■ **INSTRUCTIONS FOR THE TASK**: Write out again, word for word, the lines below from the line that holds "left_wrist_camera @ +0" through the line that holds "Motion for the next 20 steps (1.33", omitting pictures.

Extracted records:
◇ ◇ ◇

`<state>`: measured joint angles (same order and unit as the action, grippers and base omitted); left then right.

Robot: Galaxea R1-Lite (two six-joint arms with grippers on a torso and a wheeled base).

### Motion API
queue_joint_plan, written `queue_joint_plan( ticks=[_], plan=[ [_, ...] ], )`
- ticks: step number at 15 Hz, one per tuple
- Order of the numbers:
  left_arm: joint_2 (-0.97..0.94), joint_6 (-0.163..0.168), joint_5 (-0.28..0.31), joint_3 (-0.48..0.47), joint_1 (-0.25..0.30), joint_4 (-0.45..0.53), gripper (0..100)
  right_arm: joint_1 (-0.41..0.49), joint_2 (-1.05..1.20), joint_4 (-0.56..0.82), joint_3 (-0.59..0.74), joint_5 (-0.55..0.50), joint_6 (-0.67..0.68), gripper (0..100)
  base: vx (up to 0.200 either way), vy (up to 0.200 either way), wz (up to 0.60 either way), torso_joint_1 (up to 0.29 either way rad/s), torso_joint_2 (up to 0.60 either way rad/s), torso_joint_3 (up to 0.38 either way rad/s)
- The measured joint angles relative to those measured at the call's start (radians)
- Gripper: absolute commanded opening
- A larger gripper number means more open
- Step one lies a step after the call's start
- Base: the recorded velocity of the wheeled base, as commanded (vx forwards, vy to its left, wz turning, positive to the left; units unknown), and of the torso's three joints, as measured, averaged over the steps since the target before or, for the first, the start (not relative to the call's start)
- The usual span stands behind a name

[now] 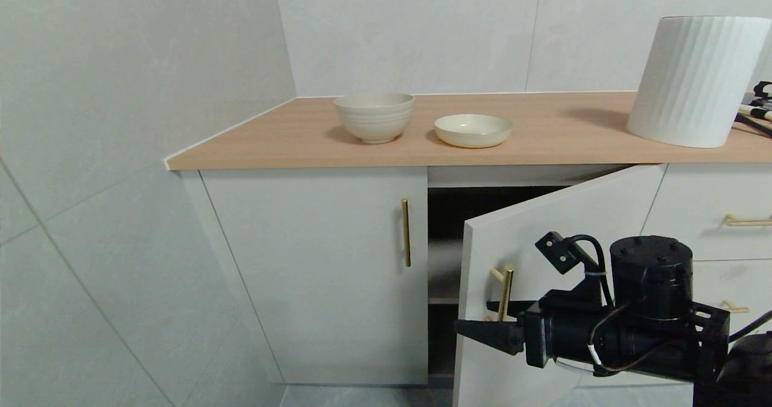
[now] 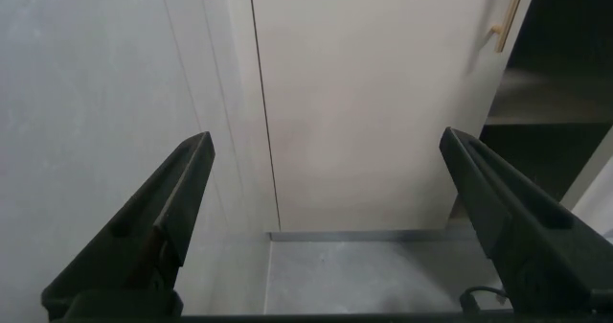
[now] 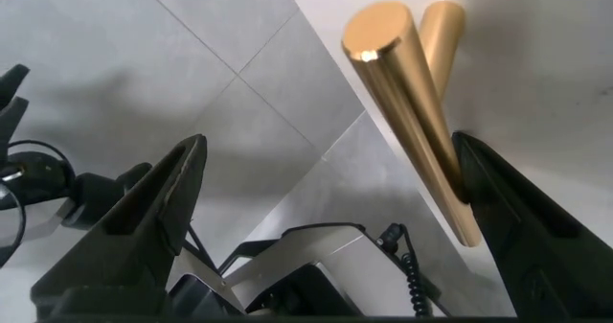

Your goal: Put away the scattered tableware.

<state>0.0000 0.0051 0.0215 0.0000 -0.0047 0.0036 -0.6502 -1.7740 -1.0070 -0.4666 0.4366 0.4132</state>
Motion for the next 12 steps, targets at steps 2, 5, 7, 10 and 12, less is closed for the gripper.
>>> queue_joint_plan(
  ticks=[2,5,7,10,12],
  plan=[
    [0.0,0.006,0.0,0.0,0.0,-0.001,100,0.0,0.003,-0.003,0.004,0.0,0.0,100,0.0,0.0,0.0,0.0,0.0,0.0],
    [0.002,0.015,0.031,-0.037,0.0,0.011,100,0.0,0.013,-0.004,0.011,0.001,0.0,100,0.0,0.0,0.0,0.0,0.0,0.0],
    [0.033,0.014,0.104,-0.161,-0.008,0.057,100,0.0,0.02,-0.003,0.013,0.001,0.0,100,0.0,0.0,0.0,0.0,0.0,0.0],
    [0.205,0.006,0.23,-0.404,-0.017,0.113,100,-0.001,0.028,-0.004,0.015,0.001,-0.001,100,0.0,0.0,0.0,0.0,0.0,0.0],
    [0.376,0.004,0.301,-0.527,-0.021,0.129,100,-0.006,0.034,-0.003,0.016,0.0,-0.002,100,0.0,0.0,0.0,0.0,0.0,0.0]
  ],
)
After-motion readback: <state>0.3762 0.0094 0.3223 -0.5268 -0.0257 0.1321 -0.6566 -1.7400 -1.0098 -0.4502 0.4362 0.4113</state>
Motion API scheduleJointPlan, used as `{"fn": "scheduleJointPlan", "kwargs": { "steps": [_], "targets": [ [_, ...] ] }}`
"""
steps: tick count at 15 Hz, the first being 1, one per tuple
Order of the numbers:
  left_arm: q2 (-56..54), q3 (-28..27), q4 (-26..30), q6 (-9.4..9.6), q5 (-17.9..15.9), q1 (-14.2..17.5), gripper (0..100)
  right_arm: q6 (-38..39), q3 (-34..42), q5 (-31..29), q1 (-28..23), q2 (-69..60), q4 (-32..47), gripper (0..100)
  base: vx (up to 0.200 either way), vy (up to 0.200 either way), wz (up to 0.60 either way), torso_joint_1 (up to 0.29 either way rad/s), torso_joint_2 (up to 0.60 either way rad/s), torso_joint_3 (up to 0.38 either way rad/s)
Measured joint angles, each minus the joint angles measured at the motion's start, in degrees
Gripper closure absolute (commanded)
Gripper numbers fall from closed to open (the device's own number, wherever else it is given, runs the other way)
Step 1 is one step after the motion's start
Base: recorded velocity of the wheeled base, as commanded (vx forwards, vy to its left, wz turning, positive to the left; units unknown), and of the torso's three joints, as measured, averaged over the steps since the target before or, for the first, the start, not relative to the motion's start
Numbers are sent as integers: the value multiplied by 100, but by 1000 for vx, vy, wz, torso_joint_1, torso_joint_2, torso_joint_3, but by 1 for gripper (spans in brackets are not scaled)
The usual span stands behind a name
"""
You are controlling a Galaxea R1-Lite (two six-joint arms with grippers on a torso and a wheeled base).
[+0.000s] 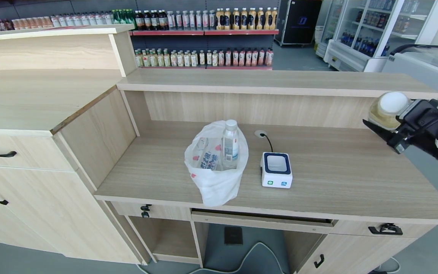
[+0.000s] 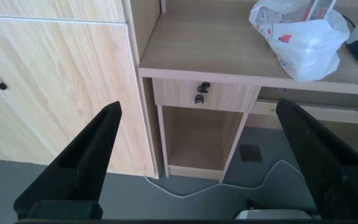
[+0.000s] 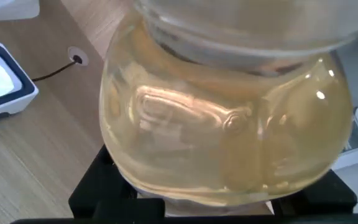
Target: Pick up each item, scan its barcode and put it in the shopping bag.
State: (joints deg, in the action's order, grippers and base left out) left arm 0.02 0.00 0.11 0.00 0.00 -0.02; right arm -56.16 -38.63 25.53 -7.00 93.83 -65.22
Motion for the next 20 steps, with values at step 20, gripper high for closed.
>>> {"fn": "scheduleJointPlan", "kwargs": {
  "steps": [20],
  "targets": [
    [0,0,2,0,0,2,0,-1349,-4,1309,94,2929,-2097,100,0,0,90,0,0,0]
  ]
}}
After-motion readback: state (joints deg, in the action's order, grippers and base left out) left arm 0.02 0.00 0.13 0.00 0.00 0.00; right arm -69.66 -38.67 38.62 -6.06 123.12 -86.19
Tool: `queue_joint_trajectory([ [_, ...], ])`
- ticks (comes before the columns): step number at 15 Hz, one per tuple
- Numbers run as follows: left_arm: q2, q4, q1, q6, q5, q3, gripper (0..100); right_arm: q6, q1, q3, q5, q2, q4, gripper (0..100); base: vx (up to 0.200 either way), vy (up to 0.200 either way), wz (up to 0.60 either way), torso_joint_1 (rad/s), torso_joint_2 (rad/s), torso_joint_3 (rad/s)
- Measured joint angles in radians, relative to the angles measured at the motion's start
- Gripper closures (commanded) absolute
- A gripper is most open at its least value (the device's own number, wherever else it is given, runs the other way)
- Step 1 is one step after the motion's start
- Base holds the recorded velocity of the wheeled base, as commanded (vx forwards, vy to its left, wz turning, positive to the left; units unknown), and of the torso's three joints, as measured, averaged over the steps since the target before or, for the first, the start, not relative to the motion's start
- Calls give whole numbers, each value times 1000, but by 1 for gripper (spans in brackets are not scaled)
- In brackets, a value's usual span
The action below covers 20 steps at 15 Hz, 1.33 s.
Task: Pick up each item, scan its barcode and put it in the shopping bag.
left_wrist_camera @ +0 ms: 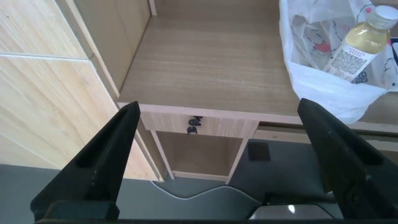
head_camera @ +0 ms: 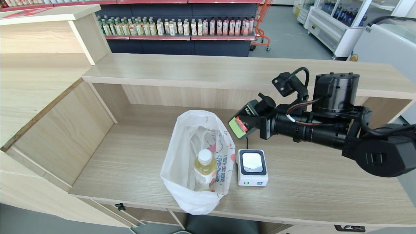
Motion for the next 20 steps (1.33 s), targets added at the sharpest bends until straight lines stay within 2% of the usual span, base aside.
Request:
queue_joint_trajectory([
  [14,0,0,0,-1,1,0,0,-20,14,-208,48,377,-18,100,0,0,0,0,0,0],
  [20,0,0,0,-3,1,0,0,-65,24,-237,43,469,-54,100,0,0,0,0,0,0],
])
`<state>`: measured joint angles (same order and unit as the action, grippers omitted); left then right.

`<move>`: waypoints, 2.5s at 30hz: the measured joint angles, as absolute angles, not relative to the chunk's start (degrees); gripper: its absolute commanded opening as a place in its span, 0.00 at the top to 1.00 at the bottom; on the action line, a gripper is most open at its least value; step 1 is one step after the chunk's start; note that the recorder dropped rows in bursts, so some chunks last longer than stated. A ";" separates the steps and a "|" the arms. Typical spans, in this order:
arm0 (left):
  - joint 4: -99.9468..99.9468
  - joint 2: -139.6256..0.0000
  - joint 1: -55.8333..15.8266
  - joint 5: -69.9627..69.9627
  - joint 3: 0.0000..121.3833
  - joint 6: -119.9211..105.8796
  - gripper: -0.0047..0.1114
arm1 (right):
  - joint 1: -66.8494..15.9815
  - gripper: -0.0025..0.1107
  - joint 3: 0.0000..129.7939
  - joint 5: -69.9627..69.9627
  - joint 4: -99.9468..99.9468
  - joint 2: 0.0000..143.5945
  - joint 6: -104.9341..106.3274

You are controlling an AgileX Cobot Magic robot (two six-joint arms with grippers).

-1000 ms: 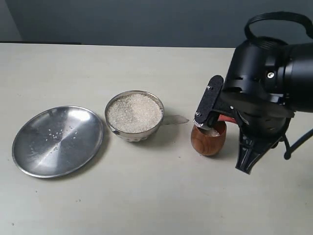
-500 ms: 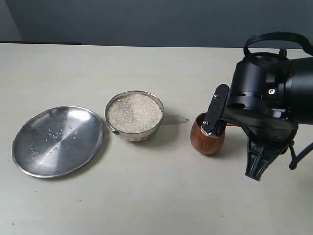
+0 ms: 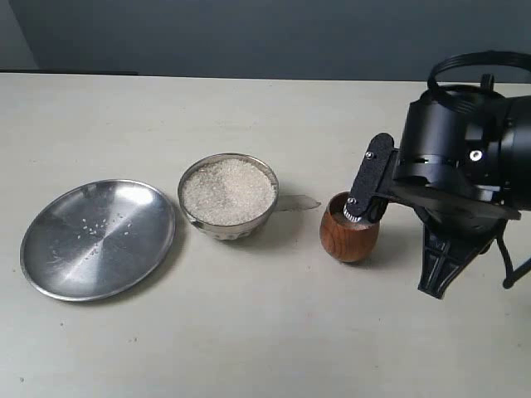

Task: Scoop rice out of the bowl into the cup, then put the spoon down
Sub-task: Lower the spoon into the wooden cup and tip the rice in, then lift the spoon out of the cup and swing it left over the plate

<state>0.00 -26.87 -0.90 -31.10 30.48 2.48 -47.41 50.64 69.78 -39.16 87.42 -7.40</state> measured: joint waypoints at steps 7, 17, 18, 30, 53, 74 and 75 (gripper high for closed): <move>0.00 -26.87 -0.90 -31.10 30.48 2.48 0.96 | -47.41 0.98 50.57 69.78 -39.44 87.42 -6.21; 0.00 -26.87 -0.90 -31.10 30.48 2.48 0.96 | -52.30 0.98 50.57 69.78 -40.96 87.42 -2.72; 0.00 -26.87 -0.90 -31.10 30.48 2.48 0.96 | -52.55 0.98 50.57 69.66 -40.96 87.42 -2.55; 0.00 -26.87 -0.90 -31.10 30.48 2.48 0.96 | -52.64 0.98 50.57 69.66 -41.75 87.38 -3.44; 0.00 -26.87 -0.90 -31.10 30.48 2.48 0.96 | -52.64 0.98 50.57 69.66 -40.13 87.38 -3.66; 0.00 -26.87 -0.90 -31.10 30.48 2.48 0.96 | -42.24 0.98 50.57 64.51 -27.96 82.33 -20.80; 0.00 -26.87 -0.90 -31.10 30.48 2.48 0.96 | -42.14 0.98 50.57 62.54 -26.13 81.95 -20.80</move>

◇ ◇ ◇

■ **SOLUTION BELOW**:
left_wrist_camera @ +0 ms: 
head_camera @ +0 ms: 
Motion for the next 20 steps (1.33 s), targets added at the sharpest bends until straight lines stay within 2% of the usual span, base aside.

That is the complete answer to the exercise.